--- ACTIVITY ---
Keep the text of the data exactly as it is and omit each picture from the copy.

--- INFORMATION SUPPLIED ---
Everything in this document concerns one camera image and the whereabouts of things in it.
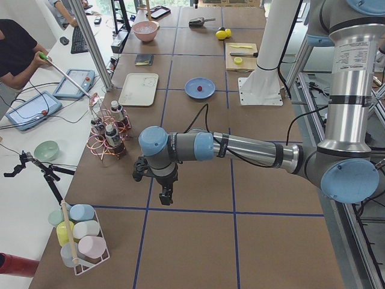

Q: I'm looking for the cream bear tray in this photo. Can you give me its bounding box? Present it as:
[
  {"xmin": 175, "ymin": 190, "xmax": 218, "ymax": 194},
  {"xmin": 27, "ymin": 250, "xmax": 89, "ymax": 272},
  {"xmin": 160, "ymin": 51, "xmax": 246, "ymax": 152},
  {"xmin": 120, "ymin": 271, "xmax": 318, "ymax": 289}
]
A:
[{"xmin": 118, "ymin": 73, "xmax": 159, "ymax": 107}]

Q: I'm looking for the pink bowl of ice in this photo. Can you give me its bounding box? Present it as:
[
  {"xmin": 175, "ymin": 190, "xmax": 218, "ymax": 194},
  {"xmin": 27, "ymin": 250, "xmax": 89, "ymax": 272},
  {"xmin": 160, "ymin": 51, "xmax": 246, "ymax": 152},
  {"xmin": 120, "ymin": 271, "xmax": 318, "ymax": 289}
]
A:
[{"xmin": 132, "ymin": 21, "xmax": 160, "ymax": 42}]

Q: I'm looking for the white cup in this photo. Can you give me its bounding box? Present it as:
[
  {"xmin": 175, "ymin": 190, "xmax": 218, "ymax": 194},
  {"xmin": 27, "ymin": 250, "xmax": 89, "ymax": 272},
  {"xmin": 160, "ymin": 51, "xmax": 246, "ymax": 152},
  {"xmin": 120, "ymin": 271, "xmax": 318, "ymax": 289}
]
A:
[{"xmin": 73, "ymin": 220, "xmax": 100, "ymax": 239}]

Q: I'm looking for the grey folded cloth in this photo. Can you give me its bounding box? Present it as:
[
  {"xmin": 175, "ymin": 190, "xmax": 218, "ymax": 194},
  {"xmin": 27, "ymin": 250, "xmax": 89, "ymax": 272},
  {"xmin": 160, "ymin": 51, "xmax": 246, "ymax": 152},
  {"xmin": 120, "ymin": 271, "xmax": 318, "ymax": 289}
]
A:
[{"xmin": 135, "ymin": 54, "xmax": 154, "ymax": 66}]

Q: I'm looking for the black keyboard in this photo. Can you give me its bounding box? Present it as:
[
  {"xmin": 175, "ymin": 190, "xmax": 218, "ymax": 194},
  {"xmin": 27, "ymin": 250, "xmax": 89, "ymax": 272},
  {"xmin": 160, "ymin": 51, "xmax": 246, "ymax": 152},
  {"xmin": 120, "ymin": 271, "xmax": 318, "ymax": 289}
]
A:
[{"xmin": 70, "ymin": 26, "xmax": 88, "ymax": 54}]

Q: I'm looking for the copper wire bottle rack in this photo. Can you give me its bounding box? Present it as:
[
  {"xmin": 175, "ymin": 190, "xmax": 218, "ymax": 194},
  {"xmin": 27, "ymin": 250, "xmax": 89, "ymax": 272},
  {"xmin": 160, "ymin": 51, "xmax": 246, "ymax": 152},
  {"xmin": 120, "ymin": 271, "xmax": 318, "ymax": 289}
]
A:
[{"xmin": 87, "ymin": 93, "xmax": 132, "ymax": 160}]

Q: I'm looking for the blue teach pendant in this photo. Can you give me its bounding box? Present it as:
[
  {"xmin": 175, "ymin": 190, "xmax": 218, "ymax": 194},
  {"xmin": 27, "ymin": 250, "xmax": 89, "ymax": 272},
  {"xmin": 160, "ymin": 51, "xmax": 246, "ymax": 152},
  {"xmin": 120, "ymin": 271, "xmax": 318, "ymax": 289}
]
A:
[
  {"xmin": 52, "ymin": 68, "xmax": 96, "ymax": 101},
  {"xmin": 5, "ymin": 91, "xmax": 62, "ymax": 131}
]

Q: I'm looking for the wooden cutting board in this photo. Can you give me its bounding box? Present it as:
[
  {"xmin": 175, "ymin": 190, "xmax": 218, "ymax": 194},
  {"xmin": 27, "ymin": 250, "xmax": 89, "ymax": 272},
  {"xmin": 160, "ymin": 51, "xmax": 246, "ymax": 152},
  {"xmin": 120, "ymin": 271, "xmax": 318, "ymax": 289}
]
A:
[{"xmin": 225, "ymin": 43, "xmax": 258, "ymax": 72}]

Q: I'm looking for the yellow plastic knife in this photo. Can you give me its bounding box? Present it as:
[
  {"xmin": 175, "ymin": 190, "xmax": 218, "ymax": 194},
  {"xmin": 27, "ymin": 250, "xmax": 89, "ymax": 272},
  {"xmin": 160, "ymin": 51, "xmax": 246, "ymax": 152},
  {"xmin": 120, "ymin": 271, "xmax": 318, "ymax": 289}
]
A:
[{"xmin": 229, "ymin": 45, "xmax": 253, "ymax": 49}]

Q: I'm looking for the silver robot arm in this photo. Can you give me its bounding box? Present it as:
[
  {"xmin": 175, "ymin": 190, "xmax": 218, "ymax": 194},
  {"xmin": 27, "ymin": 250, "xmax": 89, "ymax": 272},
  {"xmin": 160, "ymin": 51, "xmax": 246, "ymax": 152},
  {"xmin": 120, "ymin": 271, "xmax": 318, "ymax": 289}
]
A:
[{"xmin": 133, "ymin": 1, "xmax": 384, "ymax": 205}]

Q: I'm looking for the aluminium frame post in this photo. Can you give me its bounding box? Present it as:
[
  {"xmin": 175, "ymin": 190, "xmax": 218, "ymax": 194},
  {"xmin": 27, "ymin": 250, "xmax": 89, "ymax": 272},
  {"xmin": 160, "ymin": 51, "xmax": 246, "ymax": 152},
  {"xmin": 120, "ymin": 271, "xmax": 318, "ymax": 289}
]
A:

--- YOUR RESPONSE ---
Everything in this document concerns one camera image and the whereabouts of things in it.

Q: I'm looking for the cream bear tray in this photo. Can you give me its bounding box? Present it as:
[
  {"xmin": 175, "ymin": 190, "xmax": 218, "ymax": 194},
  {"xmin": 27, "ymin": 250, "xmax": 89, "ymax": 272},
  {"xmin": 160, "ymin": 51, "xmax": 246, "ymax": 152},
  {"xmin": 120, "ymin": 271, "xmax": 318, "ymax": 289}
]
A:
[{"xmin": 118, "ymin": 73, "xmax": 159, "ymax": 107}]

Q: I'm looking for the pink bowl of ice in this photo. Can you give me its bounding box? Present it as:
[
  {"xmin": 175, "ymin": 190, "xmax": 218, "ymax": 194},
  {"xmin": 27, "ymin": 250, "xmax": 89, "ymax": 272},
  {"xmin": 160, "ymin": 51, "xmax": 246, "ymax": 152},
  {"xmin": 120, "ymin": 271, "xmax": 318, "ymax": 289}
]
A:
[{"xmin": 132, "ymin": 21, "xmax": 160, "ymax": 42}]

Q: I'm looking for the white cup in this photo. Can you give me its bounding box? Present it as:
[
  {"xmin": 175, "ymin": 190, "xmax": 218, "ymax": 194},
  {"xmin": 27, "ymin": 250, "xmax": 89, "ymax": 272},
  {"xmin": 160, "ymin": 51, "xmax": 246, "ymax": 152},
  {"xmin": 120, "ymin": 271, "xmax": 318, "ymax": 289}
]
A:
[{"xmin": 73, "ymin": 220, "xmax": 100, "ymax": 239}]

Q: I'm looking for the grey folded cloth in this photo. Can you give me its bounding box? Present it as:
[
  {"xmin": 175, "ymin": 190, "xmax": 218, "ymax": 194},
  {"xmin": 27, "ymin": 250, "xmax": 89, "ymax": 272},
  {"xmin": 160, "ymin": 51, "xmax": 246, "ymax": 152},
  {"xmin": 120, "ymin": 271, "xmax": 318, "ymax": 289}
]
A:
[{"xmin": 135, "ymin": 54, "xmax": 154, "ymax": 66}]

Q: I'm looking for the black keyboard in this photo. Can you give me its bounding box? Present it as:
[
  {"xmin": 175, "ymin": 190, "xmax": 218, "ymax": 194},
  {"xmin": 27, "ymin": 250, "xmax": 89, "ymax": 272},
  {"xmin": 160, "ymin": 51, "xmax": 246, "ymax": 152},
  {"xmin": 120, "ymin": 271, "xmax": 318, "ymax": 289}
]
A:
[{"xmin": 70, "ymin": 26, "xmax": 88, "ymax": 54}]

Q: I'm looking for the copper wire bottle rack in this photo. Can you give me its bounding box? Present it as:
[
  {"xmin": 175, "ymin": 190, "xmax": 218, "ymax": 194},
  {"xmin": 27, "ymin": 250, "xmax": 89, "ymax": 272},
  {"xmin": 160, "ymin": 51, "xmax": 246, "ymax": 152},
  {"xmin": 120, "ymin": 271, "xmax": 318, "ymax": 289}
]
A:
[{"xmin": 87, "ymin": 93, "xmax": 132, "ymax": 160}]

Q: I'm looking for the blue teach pendant in this photo. Can you give me its bounding box? Present it as:
[
  {"xmin": 175, "ymin": 190, "xmax": 218, "ymax": 194},
  {"xmin": 27, "ymin": 250, "xmax": 89, "ymax": 272},
  {"xmin": 160, "ymin": 51, "xmax": 246, "ymax": 152},
  {"xmin": 120, "ymin": 271, "xmax": 318, "ymax": 289}
]
A:
[
  {"xmin": 52, "ymin": 68, "xmax": 96, "ymax": 101},
  {"xmin": 5, "ymin": 91, "xmax": 62, "ymax": 131}
]

Q: I'm looking for the wooden cutting board in this photo. Can you give me its bounding box? Present it as:
[
  {"xmin": 175, "ymin": 190, "xmax": 218, "ymax": 194},
  {"xmin": 27, "ymin": 250, "xmax": 89, "ymax": 272},
  {"xmin": 160, "ymin": 51, "xmax": 246, "ymax": 152},
  {"xmin": 120, "ymin": 271, "xmax": 318, "ymax": 289}
]
A:
[{"xmin": 225, "ymin": 43, "xmax": 258, "ymax": 72}]

Q: I'm looking for the yellow plastic knife in this photo. Can you give me its bounding box? Present it as:
[
  {"xmin": 175, "ymin": 190, "xmax": 218, "ymax": 194},
  {"xmin": 27, "ymin": 250, "xmax": 89, "ymax": 272},
  {"xmin": 160, "ymin": 51, "xmax": 246, "ymax": 152},
  {"xmin": 120, "ymin": 271, "xmax": 318, "ymax": 289}
]
A:
[{"xmin": 229, "ymin": 45, "xmax": 253, "ymax": 49}]

Q: I'm looking for the silver robot arm in this photo. Can you give me its bounding box? Present it as:
[
  {"xmin": 175, "ymin": 190, "xmax": 218, "ymax": 194},
  {"xmin": 27, "ymin": 250, "xmax": 89, "ymax": 272},
  {"xmin": 160, "ymin": 51, "xmax": 246, "ymax": 152},
  {"xmin": 120, "ymin": 271, "xmax": 318, "ymax": 289}
]
A:
[{"xmin": 133, "ymin": 1, "xmax": 384, "ymax": 205}]

Q: I'm looking for the aluminium frame post in this photo. Can you give me its bounding box? Present it as:
[
  {"xmin": 175, "ymin": 190, "xmax": 218, "ymax": 194},
  {"xmin": 27, "ymin": 250, "xmax": 89, "ymax": 272},
  {"xmin": 160, "ymin": 51, "xmax": 246, "ymax": 152},
  {"xmin": 120, "ymin": 271, "xmax": 318, "ymax": 289}
]
A:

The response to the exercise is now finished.